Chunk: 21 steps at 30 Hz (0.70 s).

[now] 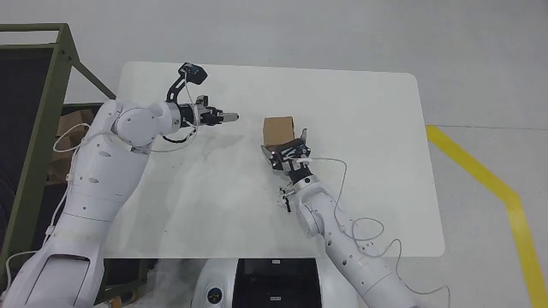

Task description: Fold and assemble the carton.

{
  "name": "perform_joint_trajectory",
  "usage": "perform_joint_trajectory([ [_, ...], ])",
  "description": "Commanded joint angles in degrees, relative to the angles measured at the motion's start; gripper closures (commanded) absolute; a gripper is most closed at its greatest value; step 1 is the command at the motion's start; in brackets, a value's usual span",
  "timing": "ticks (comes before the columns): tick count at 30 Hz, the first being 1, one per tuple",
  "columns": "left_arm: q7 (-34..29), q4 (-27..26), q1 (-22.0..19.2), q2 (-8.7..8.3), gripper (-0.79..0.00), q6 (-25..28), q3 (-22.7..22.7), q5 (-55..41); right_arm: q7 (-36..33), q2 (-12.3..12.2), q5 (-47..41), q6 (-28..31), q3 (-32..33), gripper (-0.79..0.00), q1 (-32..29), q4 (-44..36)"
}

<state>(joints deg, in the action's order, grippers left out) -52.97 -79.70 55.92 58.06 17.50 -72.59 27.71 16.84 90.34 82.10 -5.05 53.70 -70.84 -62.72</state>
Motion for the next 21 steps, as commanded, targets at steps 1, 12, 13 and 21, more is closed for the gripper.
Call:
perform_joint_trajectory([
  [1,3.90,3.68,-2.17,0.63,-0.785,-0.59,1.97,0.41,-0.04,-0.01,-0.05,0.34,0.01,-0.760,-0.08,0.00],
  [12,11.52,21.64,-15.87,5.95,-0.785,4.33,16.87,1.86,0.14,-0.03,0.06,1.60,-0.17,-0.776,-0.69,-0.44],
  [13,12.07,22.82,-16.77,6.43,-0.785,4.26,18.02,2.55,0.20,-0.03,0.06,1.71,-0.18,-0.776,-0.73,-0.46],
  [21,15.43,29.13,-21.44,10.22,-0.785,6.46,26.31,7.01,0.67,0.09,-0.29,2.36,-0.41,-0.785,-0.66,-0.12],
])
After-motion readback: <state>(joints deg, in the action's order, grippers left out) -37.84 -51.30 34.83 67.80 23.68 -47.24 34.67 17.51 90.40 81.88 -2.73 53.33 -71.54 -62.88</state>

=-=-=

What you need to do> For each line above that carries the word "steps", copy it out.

Result for this task>
Chunk: 21 steps at 30 Hz (0.70 s).
Motion for the next 21 steps, as commanded, targets at steps 1, 12, 13 and 21, more is closed for the gripper.

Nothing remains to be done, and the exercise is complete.